**Dataset excerpts**
------------------------------------------------

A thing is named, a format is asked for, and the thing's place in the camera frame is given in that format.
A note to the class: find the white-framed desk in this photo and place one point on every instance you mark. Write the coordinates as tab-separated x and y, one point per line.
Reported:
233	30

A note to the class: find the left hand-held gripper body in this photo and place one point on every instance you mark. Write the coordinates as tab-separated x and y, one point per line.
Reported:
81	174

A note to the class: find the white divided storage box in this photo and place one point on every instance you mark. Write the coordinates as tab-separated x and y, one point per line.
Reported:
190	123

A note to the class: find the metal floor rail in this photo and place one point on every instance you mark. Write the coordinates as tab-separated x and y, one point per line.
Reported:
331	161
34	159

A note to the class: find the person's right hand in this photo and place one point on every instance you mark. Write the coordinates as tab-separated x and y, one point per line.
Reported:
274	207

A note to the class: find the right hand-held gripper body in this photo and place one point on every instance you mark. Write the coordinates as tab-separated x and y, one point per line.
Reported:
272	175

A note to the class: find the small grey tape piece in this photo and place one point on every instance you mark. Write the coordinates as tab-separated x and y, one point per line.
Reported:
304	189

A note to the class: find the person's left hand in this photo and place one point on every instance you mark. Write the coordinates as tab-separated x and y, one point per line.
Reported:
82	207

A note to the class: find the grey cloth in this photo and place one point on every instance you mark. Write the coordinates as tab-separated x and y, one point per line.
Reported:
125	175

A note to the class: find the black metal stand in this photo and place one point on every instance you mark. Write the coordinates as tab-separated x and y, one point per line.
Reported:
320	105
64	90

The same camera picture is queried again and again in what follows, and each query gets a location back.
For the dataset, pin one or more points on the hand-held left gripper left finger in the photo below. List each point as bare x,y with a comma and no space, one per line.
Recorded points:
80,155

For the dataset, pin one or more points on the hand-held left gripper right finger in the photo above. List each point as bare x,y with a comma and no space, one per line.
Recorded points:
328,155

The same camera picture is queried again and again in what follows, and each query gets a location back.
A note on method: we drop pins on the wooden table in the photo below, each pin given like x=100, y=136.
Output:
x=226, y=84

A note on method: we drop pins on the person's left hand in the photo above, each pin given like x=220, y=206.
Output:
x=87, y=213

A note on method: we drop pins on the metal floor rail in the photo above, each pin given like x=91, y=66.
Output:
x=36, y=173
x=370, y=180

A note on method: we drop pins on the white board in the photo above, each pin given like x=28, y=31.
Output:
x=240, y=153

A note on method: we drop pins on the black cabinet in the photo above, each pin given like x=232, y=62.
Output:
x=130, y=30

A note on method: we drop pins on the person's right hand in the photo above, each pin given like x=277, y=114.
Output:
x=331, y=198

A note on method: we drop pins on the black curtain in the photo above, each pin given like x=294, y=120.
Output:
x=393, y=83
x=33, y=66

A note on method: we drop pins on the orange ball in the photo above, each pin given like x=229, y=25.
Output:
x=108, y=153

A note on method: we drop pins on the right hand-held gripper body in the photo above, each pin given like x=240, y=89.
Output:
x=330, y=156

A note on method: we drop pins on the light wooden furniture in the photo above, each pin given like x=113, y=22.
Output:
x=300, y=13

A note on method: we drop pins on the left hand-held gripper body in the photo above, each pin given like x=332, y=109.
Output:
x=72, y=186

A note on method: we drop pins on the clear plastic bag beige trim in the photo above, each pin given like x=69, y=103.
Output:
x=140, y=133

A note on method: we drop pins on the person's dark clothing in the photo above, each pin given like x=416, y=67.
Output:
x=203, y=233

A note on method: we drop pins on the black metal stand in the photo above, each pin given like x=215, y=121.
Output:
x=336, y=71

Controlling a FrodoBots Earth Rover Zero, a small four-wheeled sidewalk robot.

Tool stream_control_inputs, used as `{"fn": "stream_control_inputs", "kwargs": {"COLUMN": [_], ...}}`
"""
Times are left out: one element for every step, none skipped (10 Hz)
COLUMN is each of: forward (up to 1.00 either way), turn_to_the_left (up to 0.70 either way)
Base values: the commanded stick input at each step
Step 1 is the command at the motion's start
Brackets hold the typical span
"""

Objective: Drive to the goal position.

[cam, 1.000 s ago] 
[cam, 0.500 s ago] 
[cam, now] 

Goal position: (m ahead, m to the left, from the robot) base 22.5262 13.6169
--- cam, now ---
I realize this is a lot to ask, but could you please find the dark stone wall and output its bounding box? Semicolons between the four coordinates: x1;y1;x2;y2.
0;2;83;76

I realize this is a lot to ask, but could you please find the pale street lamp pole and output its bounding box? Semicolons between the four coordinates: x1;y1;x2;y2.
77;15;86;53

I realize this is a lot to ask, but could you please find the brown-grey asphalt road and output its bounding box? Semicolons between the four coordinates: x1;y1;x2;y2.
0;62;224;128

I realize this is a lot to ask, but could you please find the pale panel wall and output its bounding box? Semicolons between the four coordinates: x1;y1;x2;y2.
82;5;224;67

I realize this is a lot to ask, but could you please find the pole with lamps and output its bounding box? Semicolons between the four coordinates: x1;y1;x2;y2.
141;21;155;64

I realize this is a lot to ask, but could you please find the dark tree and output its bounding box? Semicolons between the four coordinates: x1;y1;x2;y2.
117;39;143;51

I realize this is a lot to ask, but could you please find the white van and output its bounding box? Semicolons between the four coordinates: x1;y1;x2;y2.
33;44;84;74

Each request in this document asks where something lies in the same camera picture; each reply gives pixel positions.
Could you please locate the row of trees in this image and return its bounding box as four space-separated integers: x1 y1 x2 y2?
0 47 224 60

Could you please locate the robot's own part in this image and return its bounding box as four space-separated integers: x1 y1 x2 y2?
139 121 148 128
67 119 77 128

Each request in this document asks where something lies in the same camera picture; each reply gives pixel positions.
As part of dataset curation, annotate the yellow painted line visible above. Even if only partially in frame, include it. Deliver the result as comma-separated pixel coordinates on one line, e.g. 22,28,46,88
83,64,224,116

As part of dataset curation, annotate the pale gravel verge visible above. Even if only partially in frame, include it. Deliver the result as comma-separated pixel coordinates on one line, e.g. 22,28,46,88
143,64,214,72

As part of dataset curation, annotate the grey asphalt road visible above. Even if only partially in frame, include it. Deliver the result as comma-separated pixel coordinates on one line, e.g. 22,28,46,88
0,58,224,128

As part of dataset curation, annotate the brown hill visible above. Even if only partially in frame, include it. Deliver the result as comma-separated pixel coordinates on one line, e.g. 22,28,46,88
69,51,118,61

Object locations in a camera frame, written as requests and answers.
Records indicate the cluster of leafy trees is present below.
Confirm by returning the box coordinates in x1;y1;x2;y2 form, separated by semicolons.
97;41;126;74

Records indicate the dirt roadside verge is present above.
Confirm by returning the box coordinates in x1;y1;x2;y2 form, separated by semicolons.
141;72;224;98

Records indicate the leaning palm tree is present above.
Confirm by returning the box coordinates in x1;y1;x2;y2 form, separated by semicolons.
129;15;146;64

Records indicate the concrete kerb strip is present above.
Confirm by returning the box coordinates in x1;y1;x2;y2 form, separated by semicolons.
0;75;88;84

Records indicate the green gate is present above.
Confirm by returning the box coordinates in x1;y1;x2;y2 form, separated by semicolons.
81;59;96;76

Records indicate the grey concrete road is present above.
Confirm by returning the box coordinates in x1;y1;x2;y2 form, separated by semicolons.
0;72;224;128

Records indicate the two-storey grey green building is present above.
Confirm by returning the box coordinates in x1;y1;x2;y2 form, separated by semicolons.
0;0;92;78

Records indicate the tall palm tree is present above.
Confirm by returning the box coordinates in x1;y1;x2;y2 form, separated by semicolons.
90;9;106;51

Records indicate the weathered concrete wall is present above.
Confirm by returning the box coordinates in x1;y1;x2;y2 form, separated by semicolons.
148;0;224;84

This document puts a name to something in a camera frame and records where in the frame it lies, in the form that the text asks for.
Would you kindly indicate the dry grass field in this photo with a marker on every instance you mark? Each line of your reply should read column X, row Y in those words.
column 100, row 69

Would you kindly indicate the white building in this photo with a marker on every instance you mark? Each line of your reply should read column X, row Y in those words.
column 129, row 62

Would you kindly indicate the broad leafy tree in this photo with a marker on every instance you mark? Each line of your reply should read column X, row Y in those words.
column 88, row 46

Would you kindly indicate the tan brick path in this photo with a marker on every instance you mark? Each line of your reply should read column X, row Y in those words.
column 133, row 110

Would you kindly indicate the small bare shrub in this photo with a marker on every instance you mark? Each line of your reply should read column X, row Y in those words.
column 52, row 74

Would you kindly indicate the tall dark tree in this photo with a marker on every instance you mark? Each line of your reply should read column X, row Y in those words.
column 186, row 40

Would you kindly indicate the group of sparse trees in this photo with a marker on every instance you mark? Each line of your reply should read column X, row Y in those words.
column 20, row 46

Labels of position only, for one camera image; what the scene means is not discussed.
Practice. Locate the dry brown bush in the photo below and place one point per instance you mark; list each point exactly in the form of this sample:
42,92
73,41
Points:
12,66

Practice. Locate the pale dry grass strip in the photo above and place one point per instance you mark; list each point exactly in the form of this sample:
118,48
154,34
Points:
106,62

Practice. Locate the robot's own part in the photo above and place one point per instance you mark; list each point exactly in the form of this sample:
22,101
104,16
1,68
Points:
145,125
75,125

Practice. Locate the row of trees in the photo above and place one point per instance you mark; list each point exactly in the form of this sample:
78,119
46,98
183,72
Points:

------------------------------------------------

**What is needed**
Would you show each line of the listing above that has the string "more"?

**Solution for this task**
For the dataset, pin one or more points on the hand-held left gripper left finger in the photo below. List each point as bare x,y with a comma and no space, one per line.
For the dataset, pin one or more points on the hand-held left gripper right finger in the photo above. List each point as bare x,y with a comma and no space, one per line.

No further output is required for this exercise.